— The records —
|---|
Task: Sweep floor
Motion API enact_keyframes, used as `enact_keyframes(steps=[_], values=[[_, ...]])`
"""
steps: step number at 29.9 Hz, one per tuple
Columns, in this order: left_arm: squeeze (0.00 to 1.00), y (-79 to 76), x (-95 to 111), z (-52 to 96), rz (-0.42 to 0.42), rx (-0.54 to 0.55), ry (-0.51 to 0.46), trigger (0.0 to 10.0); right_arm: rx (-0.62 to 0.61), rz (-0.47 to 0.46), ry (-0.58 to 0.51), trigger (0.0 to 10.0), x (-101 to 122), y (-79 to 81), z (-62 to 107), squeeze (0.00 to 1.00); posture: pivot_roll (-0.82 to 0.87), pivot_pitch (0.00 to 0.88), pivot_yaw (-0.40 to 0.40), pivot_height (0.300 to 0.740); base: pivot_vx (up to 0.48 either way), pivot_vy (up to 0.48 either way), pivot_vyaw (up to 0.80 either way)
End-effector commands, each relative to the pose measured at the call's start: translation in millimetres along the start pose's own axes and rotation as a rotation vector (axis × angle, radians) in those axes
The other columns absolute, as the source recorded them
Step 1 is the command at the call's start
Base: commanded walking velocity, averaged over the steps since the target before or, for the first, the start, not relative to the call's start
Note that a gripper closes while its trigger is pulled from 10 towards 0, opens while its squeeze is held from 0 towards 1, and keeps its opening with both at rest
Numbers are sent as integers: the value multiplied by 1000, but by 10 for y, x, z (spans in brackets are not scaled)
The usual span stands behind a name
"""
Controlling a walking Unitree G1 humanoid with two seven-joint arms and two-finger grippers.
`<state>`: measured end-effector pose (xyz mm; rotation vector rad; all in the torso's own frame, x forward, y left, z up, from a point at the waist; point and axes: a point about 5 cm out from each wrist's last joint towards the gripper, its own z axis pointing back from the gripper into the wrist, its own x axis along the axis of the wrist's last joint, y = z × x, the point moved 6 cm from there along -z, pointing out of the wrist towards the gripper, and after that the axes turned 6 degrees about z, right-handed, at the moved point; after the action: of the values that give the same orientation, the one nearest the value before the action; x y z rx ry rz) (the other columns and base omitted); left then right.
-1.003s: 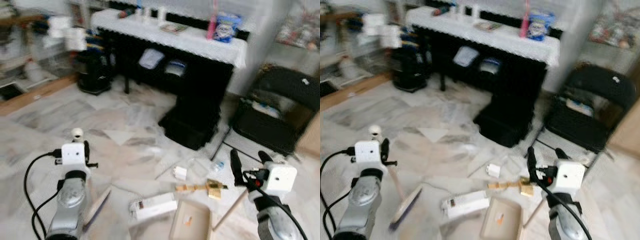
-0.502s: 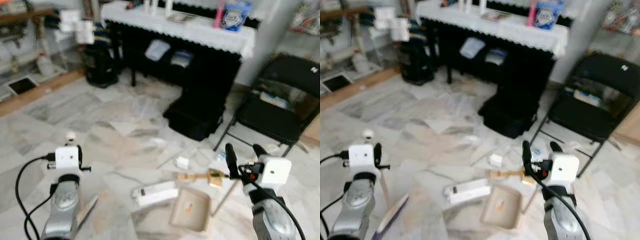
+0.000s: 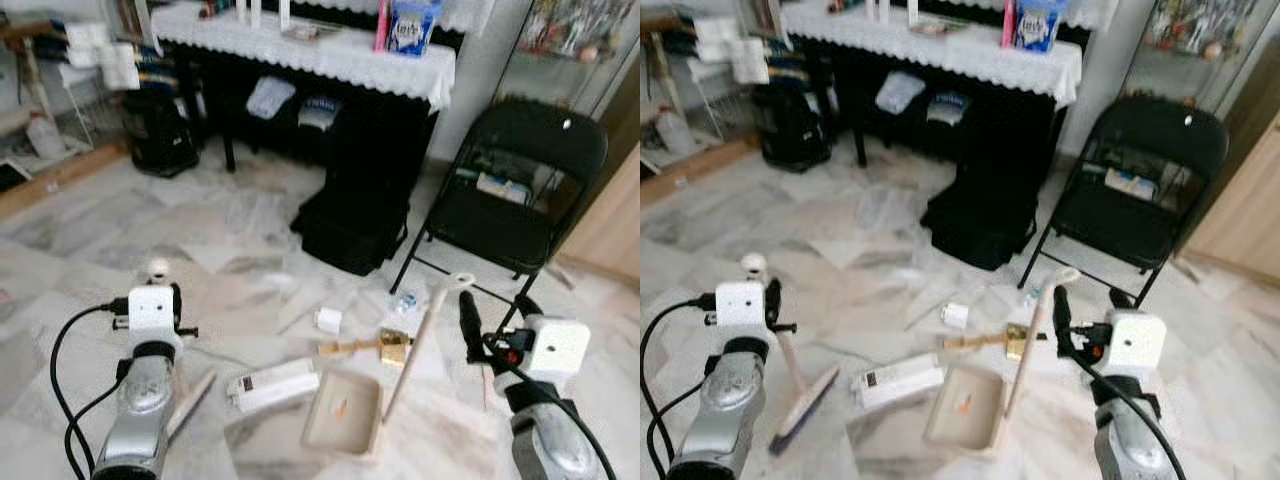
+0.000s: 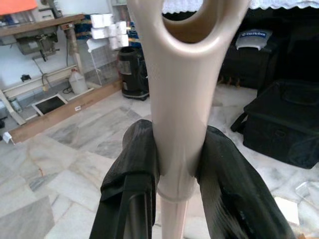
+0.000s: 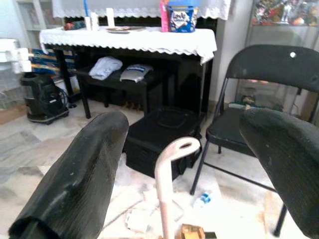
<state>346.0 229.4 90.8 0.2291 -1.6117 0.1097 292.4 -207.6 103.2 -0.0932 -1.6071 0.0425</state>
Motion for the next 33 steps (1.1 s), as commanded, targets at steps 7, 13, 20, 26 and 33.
enact_keyframes(steps=[7, 13, 20, 26, 33], values=[[0, -37, 73, -23, 25, -13, -27, 10000, 113, -81, 106, 10000, -251, 206, -46, 0, -77, 9, -74, 740, 0, 0, 0], [0, -69, 59, -13, 21, -27, -21, 10000, 79, -63, 163, 10000, -437, 161, -40, 0, -74, 11, -73, 740, 0, 0, 0], [0, -80, 48, -26, -11, -33, -12, 10000, 91, -64, 150, 10000, -429, 155, -67, 0, -75, 13, -69, 740, 0, -111, 0], [0, -77, 51, -32, -5, -29, -12, 10000, 102, -53, 132, 10000, -402, 178, -64, 0, -74, 14, -68, 740, 0, -448, 0], [0, -74, 50, -28, 1, -28, -13, 10000, 112, -53, 131, 10000, -410, 201, -58, 0, -71, 13, -69, 740, 0, -106, 0]])
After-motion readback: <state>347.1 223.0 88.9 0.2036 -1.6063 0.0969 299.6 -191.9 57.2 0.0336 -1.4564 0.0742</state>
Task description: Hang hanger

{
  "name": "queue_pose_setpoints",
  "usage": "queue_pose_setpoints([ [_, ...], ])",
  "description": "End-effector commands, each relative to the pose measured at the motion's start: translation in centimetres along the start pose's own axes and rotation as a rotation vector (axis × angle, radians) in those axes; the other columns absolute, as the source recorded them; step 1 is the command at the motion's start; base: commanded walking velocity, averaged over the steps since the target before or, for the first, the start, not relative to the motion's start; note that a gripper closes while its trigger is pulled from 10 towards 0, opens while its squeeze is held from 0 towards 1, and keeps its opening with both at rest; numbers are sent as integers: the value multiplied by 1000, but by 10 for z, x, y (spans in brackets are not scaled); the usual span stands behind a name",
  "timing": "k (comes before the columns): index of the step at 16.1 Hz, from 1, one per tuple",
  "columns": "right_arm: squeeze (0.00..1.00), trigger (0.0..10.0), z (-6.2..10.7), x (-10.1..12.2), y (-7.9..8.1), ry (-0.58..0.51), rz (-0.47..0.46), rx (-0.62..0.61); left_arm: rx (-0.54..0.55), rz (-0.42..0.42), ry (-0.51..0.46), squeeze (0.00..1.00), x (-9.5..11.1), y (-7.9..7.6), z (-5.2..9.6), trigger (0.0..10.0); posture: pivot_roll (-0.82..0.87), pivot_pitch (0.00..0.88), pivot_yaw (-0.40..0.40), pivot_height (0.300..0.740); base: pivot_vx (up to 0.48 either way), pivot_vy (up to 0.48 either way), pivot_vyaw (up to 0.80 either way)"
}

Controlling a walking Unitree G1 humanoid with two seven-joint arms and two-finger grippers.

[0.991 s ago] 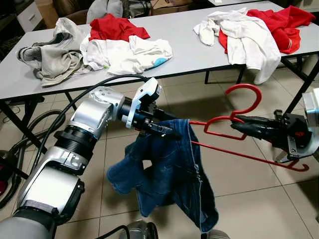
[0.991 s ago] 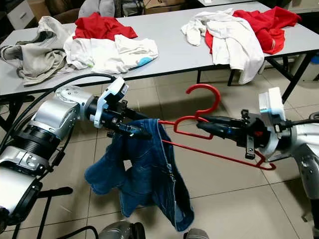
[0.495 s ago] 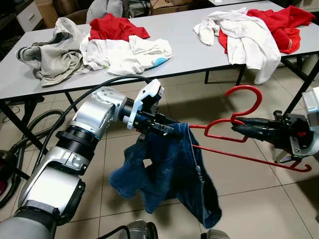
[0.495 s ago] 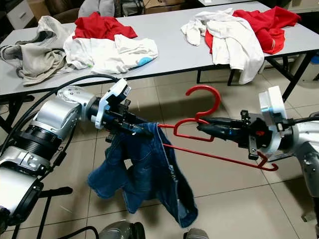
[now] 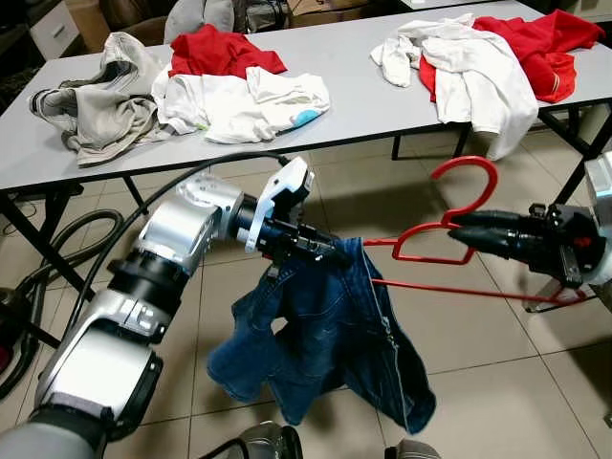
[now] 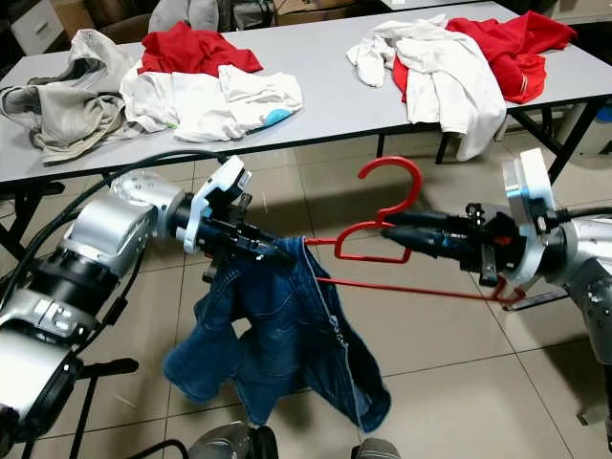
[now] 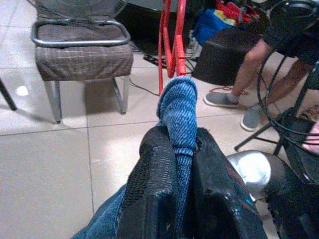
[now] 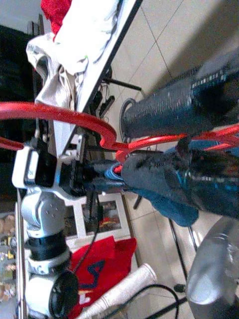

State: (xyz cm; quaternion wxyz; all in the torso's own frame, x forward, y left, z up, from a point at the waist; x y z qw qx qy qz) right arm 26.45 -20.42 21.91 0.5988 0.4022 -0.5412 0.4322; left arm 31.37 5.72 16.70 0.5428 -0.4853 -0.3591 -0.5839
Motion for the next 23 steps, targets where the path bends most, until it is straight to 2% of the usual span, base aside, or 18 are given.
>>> queue_pose_setpoints([
  [1, 1000, 10000, 5, 11, -4, -35, 23, -27, 40, -33, -23, 0, 9, 2, 7, 0, -197, 0, 114, 740, 0, 0, 0],
  [3, 1000, 10000, 18, 29, -6, -109, 44, -69, 91, -30, -21, 0, 5, 6, 11, 0, -189, 0, 110, 740, 0, 0, 0],
  [5, 1000, 10000, 31, 50, 3, -215, 51, -68, 209, -43, -17, 0, 0, 18, 21, 0, -184, 0, 106, 740, 0, 0, 0],
  [6, 1000, 10000, 31, 58, 13, -256, 48, -40, 297, -57, -27, 0, 0, 27, 27, 0, -183, 0, 109, 740, 0, 0, 0],
  [7, 1000, 10000, 29, 59, 18, -268, 43, -27, 322, -63, -26, 0, 0, 29, 29, 0, -183, 0, 109, 740, 0, 0, 0],
  [8, 1000, 10000, 18, 56, 29, -273, 28, 0, 358, -69, -51, 0, 4, 31, 34, 0, -183, 0, 109, 740, 0, 0, 0],
  [10, 1000, 10000, 4, 38, 37, -208, -18, 12, 360, -84, -97, 0, 16, 30, 35, 0, -189, 0, 117, 740, 0, 0, 0],
  [11, 1000, 10000, -14, -2, 27, -95, -72, -118, 346, -119, -130, 0, 30, 29, 36, 0, -192, 0, 120, 740, 0, 0, 0],
  [12, 1000, 10000, -21, -19, 20, -64, -97, -195, 330, -139, -136, 0, 37, 27, 36, 0, -192, 0, 120, 740, 0, 0, 0],
  [13, 1000, 10000, -23, -23, 17, -61, -105, -216, 325, -143, -136, 0, 39, 27, 36, 0, -192, 0, 120, 740, 0, 0, 0],
  [14, 1000, 10000, -25, -35, 9, -59, -161, -292, 303, -154, -142, 0, 44, 25, 37, 0, -193, 0, 122, 740, 0, 0, 0],
  [16, 1000, 10000, -19, -67, 2, 2, -267, -373, 264, -174, -159, 0, 56, 20, 38, 0, -193, 0, 120, 740, 0, 0, 0],
  [19, 1000, 10000, -11, -82, 6, 21, -281, -400, 248, -191, -179, 0, 66, 18, 37, 0, -189, 0, 110, 740, 0, 0, 0],
  [20, 1000, 10000, -5, -93, 8, 56, -296, -420, 242, -200, -201, 0, 73, 17, 37, 0, -189, 0, 110, 740, 0, 0, 0],
  [23, 1000, 10000, 6, -115, 1, 97, -338, -501, 188, -200, -274, 0, 89, 8, 36, 0, -189, 0, 110, 740, 0, 0, 0],
])
Point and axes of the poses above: a point about 5 cm out from each wrist's last joint towards the gripper, its own z axis pointing back from the gripper into the wrist, its own x axis along the axis of the wrist's last joint, y = z × x, the point moved 4 cm from there along -z, pointing out of the wrist towards the gripper, and after that the axes turned 2 degrees about -z, right-handed, at the moved point
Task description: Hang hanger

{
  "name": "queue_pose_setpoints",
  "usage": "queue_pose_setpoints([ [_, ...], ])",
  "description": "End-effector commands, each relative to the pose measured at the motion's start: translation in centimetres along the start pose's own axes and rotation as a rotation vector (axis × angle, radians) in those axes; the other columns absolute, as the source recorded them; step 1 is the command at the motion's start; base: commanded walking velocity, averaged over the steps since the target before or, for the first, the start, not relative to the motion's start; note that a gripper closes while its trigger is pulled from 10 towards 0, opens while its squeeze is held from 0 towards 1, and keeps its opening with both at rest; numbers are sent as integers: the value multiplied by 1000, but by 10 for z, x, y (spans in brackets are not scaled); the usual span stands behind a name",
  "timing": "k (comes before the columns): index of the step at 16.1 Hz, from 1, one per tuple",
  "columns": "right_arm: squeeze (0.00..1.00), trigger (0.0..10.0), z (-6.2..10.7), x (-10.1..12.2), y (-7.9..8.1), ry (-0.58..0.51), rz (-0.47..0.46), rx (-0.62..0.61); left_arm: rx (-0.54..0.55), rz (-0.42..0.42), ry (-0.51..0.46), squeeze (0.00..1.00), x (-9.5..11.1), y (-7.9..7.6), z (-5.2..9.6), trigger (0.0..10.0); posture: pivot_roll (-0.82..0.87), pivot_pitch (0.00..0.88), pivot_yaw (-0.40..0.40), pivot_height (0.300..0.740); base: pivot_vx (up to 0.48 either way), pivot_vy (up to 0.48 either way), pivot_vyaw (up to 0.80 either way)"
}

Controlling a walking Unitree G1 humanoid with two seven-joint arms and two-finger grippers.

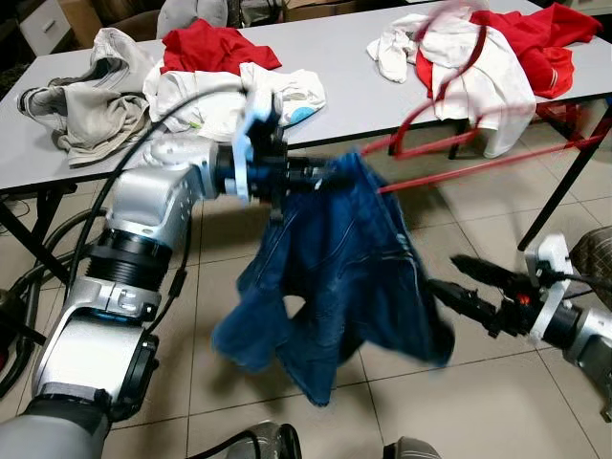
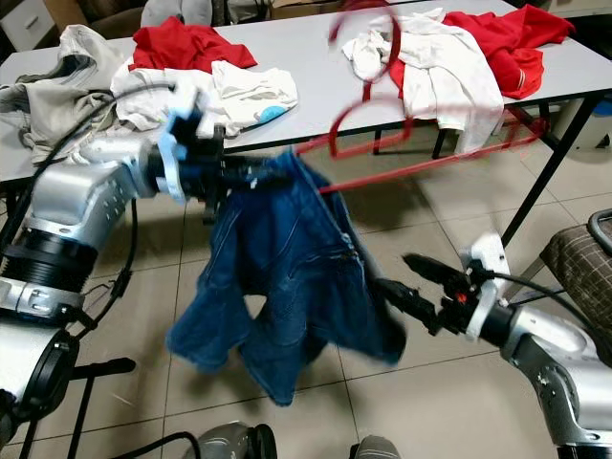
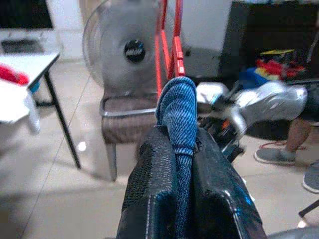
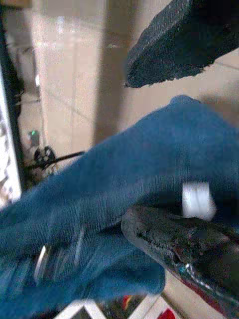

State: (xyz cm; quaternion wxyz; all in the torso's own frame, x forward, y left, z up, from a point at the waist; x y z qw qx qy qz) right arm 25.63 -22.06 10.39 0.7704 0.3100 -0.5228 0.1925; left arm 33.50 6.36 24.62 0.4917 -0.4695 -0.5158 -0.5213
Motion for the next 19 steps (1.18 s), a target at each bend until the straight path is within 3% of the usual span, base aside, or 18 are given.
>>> queue_pose_setpoints([
  [1, 1000, 10000, -1, -1, 0, -1, 11, -5, -27, -38, -35, 0, 17, -3, 0, 0, -195, 0, 115, 740, 0, 0, 0],
  [2, 1000, 10000, -3, -5, -7, -8, -19, -41, -87, -26, -52, 0, 23, -11, -2, 0, -197, 0, 116, 740, 0, 0, 0],
  [3, 561, 10000, -4, -6, -9, -12, -34, -45, -97, -26, -54, 0, 24, -13, -2, 0, -197, 0, 116, 740, 0, 0, 0],
  [4, 561, 10000, -4, -7, -9, -7, -42, -39, -95, -28, -58, 0, 25, -13, -3, 0, -197, 0, 116, 740, 0, 0, 0],
  [5, 0, 10000, -6, -5, -5, -18, -50, 5, -69, -38, -55, 0, 26, -10, -5, 0, -197, 0, 116, 740, 0, 0, 0],
  [7, 0, 10000, -3, 27, 10, -217, -118, 120, 6, -58, 4, 0, 18, -1, -8, 0, -187, 0, 110, 740, 0, 0, 0],
  [9, 0, 10000, 1, 42, 20, -329, -155, 188, 39, -62, 15, 0, 14, 1, -9, 0, -186, 0, 110, 740, 0, 0, 0],
  [10, 137, 10000, 1, 43, 21, -341, -158, 197, 38, -60, 10, 0, 14, 0, -10, 0, -186, 0, 110, 740, 0, 0, 0],
  [12, 227, 10000, -1, 40, 22, -336, -159, 200, 35, -58, 2, 0, 15, -1, -11, 0, -186, 0, 110, 740, 0, 0, 0],
  [13, 220, 10000, -3, 35, 21, -305, -153, 184, 30, -54, -7, 0, 16, -2, -12, 0, -186, 0, 110, 740, 0, 0, 0],
  [14, 176, 10000, -8, 27, 17, -249, -134, 138, 15, -43, -25, 0, 18, -5, -13, 0, -191, 0, 116, 740, 0, 0, 0],
  [16, 0, 10000, -13, 27, 17, -239, -133, 131, 27, -43, -22, 0, 15, -5, -13, 0, -188, 0, 114, 740, 0, 0, 0],
  [19, 0, 10000, -20, 17, 15, -135, -95, 124, 59, -40, -31, 0, 14, -3, -12, 0, -184, 0, 102, 740, 0, 0, 0],
])
Point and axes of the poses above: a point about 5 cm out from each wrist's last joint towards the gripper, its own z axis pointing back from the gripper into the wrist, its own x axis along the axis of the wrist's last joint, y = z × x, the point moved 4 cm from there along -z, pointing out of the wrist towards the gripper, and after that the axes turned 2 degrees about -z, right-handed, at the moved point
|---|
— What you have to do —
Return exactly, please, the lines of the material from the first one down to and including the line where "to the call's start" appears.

— Output of the exercise —
Task: Sweep floor
Motion API enact_keyframes, used as `enact_keyframes(steps=[_], values=[[_, ...]])`
"""
steps: step number at 29.9 Hz, one per tuple
Columns, in this order: left_arm: squeeze (0.00 to 1.00), y (-79 to 76), x (-95 to 111), z (-52 to 96), rz (-0.42 to 0.42), rx (-0.54 to 0.55), ry (-0.51 to 0.46), trigger (0.0 to 10.0); right_arm: rx (-0.62 to 0.61), rz (-0.47 to 0.46), ry (-0.58 to 0.51), trigger (0.0 to 10.0), x (-101 to 122), y (-79 to 81), z (-62 to 107), squeeze (0.00 to 1.00); posture: pivot_roll (-0.82 to 0.87), pivot_pitch (0.00 to 0.88), pivot_yaw (-0.40 to 0.40), pivot_height (0.300 to 0.740); base: pivot_vx (up to 0.48 either way), pivot_vy (up to 0.48 either way), pivot_vyaw (up to 0.80 either way)
End-effector commands, each relative to the pose measured at the call's start: translation in millimetres along the start pose's own axes and rotation as a rotation vector (axis × angle, radians) in those axes
The other columns absolute, as the source recorded them
Step 1 is the command at the call's start
Base: commanded walking velocity, averaged over the steps since the target before or, for the first, the start, not relative to the call's start

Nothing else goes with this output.